_About this task_
Print each line below verbatim, skipping every picture.

_Data below_
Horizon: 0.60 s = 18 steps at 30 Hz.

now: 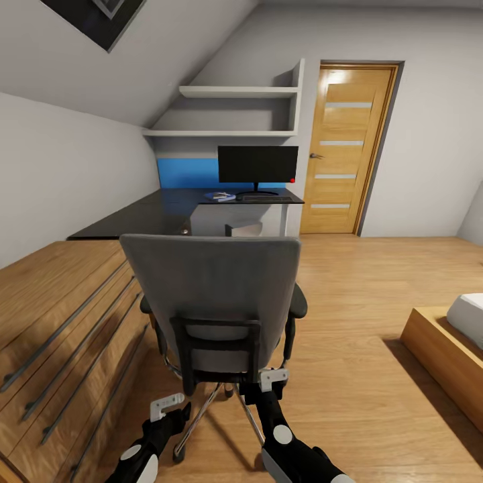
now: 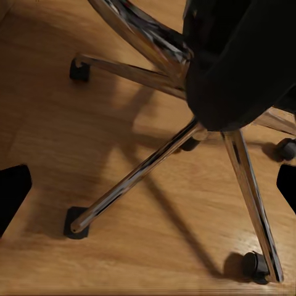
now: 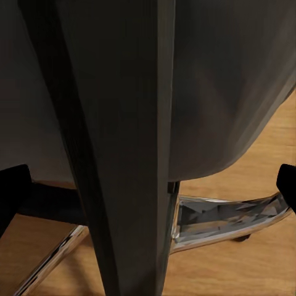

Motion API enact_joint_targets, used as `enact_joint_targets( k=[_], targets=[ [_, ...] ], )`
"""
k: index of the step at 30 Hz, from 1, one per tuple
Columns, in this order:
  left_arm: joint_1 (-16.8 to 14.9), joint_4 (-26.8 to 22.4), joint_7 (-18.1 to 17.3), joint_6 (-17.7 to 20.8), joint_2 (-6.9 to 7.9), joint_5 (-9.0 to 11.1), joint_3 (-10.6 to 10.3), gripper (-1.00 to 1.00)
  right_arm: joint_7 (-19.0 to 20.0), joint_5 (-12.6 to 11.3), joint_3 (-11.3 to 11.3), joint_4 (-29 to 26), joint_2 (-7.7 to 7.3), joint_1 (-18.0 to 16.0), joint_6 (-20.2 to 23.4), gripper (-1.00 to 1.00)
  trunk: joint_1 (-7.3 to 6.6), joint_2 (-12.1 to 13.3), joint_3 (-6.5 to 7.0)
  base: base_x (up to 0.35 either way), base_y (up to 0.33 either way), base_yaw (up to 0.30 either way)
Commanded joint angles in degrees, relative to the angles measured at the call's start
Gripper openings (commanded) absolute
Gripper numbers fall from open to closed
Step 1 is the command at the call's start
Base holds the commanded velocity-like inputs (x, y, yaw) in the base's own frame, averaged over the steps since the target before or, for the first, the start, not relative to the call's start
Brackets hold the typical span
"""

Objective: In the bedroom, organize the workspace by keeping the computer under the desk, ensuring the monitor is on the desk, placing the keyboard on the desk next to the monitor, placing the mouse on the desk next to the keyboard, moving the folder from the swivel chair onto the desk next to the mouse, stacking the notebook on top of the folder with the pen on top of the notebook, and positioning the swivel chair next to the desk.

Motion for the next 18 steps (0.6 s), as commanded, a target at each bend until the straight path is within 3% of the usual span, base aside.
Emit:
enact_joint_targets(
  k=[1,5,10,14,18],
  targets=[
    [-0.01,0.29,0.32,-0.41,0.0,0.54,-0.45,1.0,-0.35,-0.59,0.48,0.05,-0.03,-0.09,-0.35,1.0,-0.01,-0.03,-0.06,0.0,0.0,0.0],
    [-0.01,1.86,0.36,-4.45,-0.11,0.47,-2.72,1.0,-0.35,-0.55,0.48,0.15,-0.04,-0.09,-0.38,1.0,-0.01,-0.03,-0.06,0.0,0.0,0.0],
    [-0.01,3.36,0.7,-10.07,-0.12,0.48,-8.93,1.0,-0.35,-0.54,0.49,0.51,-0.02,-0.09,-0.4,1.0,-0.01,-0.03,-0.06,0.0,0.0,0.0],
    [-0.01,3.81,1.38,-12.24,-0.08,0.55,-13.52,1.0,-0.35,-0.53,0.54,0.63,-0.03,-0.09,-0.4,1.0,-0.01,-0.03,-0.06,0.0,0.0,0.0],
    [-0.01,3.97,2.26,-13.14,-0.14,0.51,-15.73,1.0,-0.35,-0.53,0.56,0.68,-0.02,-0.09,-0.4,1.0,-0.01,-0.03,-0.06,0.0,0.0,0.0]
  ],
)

_Exercise response_
Horizon: 0.60 s = 18 steps at 30 Hz.

now: 
now: 
now: 

Motion API enact_joint_targets, used as `enact_joint_targets( k=[_], targets=[ [_, ...] ], )`
"""
k: index of the step at 30 Hz, from 1, one per tuple
Columns, in this order:
  left_arm: joint_1 (-16.8 to 14.9), joint_4 (-26.8 to 22.4), joint_7 (-18.1 to 17.3), joint_6 (-17.7 to 20.8), joint_2 (-6.9 to 7.9), joint_5 (-9.0 to 11.1), joint_3 (-10.6 to 10.3), gripper (-1.00 to 1.00)
  right_arm: joint_7 (-19.0 to 20.0), joint_5 (-12.6 to 11.3), joint_3 (-11.3 to 11.3), joint_4 (-29 to 26), joint_2 (-7.7 to 7.3), joint_1 (-18.0 to 16.0), joint_6 (-20.2 to 23.4), gripper (-1.00 to 1.00)
  trunk: joint_1 (-7.3 to 6.6), joint_2 (-12.1 to 13.3), joint_3 (-6.5 to 7.0)
  base: base_x (up to 0.35 either way), base_y (up to 0.33 either way), base_yaw (up to 0.30 either way)
Commanded joint angles in degrees, relative to the angles measured at the call's start
Gripper openings (commanded) absolute
Gripper numbers fall from open to closed
Step 1 is the command at the call's start
Base holds the commanded velocity-like inputs (x, y, yaw) in the base's own frame, averaged over the steps since the target before or, for the first, the start, not relative to the call's start
Brackets hold the typical span
"""

Objective: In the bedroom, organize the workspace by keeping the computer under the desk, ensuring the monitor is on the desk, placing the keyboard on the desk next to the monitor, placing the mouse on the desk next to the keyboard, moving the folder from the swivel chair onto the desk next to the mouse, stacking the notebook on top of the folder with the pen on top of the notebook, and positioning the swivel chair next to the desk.

Motion for the next 18 steps (0.6 s), as commanded, a target at each bend until the straight path is within 3% of the usual span, base aside.
Emit:
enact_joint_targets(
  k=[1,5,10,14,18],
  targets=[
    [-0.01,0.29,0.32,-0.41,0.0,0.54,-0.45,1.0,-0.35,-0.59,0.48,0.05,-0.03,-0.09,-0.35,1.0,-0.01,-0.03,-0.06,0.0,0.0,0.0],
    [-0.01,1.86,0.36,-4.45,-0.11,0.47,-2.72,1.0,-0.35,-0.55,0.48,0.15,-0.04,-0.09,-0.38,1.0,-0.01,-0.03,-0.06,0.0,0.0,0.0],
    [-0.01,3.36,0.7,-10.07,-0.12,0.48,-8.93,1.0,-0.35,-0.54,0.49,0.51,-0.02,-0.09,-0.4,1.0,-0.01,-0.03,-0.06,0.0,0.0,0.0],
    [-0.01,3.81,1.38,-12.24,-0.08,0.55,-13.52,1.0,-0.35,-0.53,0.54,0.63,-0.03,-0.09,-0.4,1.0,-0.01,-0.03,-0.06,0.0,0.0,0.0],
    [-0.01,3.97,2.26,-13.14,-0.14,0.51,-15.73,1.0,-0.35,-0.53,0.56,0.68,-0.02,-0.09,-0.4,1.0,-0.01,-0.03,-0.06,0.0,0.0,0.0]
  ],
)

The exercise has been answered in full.